Olga Stastny (1878-1952) was the first female Czech physician in Nebraska. She graduated from the University of Nebraska's medical school in 1913. In January 1919 she joined the American Women's Hospitals in France, where she served as an anesthesiologist. In June of that year she accepted an offer to chair the Department of Hygiene and Social Service in the Social Service Training School of Prague, which she had been asked to do by Alice Masaryková. While in Czechoslovakia she founded a child welfare station and helped with a survey on nurses in Prague, as well as assisting with a campaign against tuberculosis that was sponsored by the Rockefeller Foundation (and helped by Alice Masaryková's organizing) in 1919. She also lectured about her past work as an obstetrician, and as chair of the Health Department of the YMCA went around the country lecturing on preventive medicine and sexual hygiene.
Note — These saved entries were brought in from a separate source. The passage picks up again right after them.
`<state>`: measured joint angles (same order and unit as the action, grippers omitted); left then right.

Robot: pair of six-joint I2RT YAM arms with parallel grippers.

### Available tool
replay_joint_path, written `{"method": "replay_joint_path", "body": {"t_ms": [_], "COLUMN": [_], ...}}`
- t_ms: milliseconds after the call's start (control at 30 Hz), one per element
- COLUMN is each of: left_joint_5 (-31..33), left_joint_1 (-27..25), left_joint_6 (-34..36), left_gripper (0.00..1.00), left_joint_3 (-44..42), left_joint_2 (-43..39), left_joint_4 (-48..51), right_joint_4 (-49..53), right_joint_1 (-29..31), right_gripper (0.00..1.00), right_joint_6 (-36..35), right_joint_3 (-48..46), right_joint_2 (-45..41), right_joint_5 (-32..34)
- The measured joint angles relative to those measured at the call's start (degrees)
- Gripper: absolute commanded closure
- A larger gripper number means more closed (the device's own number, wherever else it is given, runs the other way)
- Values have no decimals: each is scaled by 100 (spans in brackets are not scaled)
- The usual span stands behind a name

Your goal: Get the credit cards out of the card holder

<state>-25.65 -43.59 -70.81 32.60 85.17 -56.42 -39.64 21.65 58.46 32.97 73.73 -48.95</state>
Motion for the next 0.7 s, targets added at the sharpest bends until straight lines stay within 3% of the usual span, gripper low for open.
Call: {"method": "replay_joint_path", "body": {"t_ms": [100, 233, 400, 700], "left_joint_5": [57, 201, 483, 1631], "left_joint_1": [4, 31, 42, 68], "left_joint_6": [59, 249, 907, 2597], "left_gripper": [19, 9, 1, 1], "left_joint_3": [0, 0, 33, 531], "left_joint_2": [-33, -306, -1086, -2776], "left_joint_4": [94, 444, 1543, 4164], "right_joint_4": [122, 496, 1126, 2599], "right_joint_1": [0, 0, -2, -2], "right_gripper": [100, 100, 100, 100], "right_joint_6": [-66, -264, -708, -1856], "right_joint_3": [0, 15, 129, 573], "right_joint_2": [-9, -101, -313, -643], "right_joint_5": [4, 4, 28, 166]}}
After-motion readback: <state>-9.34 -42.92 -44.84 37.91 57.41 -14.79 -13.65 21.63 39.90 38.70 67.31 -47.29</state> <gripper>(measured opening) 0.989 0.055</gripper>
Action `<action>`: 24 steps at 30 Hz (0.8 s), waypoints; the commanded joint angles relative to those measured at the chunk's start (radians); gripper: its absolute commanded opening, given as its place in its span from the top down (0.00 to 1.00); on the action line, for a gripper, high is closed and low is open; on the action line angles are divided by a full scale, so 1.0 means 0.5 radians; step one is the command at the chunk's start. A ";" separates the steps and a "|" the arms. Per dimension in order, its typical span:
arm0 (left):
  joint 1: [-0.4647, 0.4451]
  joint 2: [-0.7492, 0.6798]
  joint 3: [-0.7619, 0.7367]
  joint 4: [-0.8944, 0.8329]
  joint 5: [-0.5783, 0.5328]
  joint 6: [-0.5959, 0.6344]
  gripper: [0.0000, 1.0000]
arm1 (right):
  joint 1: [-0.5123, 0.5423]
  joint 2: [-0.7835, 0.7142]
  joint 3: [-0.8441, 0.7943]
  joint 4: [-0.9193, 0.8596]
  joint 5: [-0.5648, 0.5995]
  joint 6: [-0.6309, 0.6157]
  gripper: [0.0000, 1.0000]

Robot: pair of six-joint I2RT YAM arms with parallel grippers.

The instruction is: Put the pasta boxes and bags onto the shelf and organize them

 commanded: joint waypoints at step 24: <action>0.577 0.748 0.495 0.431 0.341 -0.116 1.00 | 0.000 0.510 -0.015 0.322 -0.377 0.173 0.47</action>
She also lectured to teenage girls about femininity, how a moral life was important to the health of the country, and the role of modern women, all at the request of the Slovak Ministry of Education. In 1921 her son Robert died in an accident and she returned to the United States because of this. She later worked for the American Women's Hospitals in Smyrna, and was appointed Director of the Quarantine Station on Macronissi Island, before leaving Greece due to acquiring malaria. The government of Greece awarded her the Order of George I.

In 1923 and 1924 she lectured throughout the United States. In 1924 she was elected as a delegate to the International Medical Women's Conference. In 1929 she was appointed president-elect of the Women's National Medical Association. In 1975 she was elected to the Nebraska Women’s Hall of Fame.